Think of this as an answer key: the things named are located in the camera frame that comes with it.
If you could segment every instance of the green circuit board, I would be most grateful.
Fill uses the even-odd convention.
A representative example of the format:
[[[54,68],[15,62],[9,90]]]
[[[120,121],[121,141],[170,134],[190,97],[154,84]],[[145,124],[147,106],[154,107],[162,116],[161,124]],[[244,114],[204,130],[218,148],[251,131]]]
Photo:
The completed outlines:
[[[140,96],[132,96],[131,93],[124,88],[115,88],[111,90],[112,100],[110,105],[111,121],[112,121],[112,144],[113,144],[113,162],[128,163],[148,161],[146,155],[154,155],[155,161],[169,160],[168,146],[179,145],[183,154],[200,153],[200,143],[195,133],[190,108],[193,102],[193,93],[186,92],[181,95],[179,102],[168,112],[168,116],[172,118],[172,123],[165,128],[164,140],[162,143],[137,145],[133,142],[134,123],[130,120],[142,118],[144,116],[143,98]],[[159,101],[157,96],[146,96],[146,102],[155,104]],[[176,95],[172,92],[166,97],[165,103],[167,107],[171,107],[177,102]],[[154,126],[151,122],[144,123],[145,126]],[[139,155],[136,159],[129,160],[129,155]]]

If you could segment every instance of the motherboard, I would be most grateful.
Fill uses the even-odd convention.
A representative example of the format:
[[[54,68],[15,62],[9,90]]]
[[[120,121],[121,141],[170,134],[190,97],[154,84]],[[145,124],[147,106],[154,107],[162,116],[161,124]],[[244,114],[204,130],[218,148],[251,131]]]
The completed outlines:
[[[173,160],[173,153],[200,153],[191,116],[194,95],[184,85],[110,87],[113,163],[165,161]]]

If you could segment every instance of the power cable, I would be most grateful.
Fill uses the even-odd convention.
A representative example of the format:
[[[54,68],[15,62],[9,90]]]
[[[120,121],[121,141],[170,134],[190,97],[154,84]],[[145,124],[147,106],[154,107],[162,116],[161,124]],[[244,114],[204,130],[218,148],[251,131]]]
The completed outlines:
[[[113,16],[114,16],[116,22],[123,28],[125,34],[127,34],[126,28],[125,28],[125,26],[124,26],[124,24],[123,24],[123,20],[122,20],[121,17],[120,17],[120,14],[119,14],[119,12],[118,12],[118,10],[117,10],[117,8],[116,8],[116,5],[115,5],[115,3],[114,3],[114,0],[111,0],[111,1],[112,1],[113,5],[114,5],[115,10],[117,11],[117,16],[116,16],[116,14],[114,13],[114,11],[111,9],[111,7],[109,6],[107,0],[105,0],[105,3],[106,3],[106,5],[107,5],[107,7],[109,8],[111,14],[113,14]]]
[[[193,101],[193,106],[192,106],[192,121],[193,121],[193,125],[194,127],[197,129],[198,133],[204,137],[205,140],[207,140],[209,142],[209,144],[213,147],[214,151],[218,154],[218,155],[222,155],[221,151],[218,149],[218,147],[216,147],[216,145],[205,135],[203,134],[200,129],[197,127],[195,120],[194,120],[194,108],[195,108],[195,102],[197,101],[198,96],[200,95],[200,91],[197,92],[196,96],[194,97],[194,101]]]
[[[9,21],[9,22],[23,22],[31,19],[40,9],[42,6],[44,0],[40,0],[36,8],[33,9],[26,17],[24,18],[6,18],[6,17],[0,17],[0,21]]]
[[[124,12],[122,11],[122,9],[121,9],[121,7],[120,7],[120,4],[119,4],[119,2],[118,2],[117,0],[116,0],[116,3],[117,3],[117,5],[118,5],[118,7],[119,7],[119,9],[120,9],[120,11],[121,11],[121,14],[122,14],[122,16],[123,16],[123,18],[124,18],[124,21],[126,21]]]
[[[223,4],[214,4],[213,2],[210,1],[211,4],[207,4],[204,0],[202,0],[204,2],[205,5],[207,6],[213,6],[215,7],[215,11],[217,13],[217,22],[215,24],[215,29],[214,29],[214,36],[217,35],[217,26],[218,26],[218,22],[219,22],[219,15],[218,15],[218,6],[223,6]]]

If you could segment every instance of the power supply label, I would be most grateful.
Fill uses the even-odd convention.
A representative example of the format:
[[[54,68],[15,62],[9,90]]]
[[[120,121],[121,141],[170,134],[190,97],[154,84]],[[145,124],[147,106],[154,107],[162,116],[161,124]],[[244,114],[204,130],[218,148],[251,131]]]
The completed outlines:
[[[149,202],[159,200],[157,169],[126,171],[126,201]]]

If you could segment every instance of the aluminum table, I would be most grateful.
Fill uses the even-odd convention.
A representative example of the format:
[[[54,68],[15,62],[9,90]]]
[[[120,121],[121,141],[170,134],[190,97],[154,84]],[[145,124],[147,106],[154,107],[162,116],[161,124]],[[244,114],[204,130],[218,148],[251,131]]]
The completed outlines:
__________________________________________________
■ **What you should do**
Scan the records for the string "power". Copy each line in which it appears.

■ **Worked solution**
If you could segment every instance of the power cable, I would be most grateful.
If you could segment every instance of the power supply label, I would be most grateful.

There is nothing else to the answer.